_TASK DIRECTIONS_
Check every line below for the word "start" and show those that hold it.

_DATASET SECTION_
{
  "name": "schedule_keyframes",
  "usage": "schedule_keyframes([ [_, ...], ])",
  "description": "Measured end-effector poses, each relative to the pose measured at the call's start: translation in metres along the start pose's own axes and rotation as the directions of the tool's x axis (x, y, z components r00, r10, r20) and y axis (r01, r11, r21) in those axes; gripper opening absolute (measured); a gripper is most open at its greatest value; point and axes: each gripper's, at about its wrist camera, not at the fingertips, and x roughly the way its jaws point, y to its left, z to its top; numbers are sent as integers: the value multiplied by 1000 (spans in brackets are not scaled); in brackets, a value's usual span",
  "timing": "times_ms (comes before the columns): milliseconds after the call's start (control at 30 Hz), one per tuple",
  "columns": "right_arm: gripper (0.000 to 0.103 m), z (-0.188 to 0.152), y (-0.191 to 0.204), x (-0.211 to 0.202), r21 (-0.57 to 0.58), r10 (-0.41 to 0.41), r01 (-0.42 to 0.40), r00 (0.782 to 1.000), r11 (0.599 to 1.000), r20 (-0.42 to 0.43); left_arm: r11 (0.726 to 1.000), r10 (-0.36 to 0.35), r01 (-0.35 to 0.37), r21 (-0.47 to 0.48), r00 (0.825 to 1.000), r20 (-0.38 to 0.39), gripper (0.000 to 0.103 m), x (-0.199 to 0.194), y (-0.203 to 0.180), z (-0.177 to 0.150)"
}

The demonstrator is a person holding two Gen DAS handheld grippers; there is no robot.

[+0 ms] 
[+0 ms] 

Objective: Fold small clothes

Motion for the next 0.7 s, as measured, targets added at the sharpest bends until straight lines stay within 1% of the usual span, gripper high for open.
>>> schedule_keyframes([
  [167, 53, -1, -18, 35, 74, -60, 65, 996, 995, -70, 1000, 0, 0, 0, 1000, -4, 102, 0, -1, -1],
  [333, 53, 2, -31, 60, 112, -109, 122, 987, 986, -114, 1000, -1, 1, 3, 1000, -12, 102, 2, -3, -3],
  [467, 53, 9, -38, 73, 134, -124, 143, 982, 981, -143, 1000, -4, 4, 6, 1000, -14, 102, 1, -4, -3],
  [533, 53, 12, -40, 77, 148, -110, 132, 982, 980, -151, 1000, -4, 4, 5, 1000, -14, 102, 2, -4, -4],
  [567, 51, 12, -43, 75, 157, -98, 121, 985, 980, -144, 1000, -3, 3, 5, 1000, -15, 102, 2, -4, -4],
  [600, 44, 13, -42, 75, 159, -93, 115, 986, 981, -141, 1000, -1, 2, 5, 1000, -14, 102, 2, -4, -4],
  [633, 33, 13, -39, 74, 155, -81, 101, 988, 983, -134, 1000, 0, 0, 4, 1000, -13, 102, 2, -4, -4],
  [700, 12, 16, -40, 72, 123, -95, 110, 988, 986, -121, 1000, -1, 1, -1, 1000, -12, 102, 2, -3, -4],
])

_RESULT OF THIS EXERCISE_
  "description": "Measured end-effector poses, each relative to the pose measured at the call's start: translation in metres along the start pose's own axes and rotation as the directions of the tool's x axis (x, y, z components r00, r10, r20) and y axis (r01, r11, r21) in those axes; gripper opening absolute (measured); a gripper is most open at its greatest value; point and axes: each gripper's, at about its wrist camera, not at the fingertips, and x roughly the way its jaws point, y to its left, z to its top; numbers are sent as integers: the value multiplied by 1000 (spans in brackets are not scaled); in brackets, a value's usual span",
  "timing": "times_ms (comes before the columns): milliseconds after the call's start (control at 30 Hz), one per tuple",

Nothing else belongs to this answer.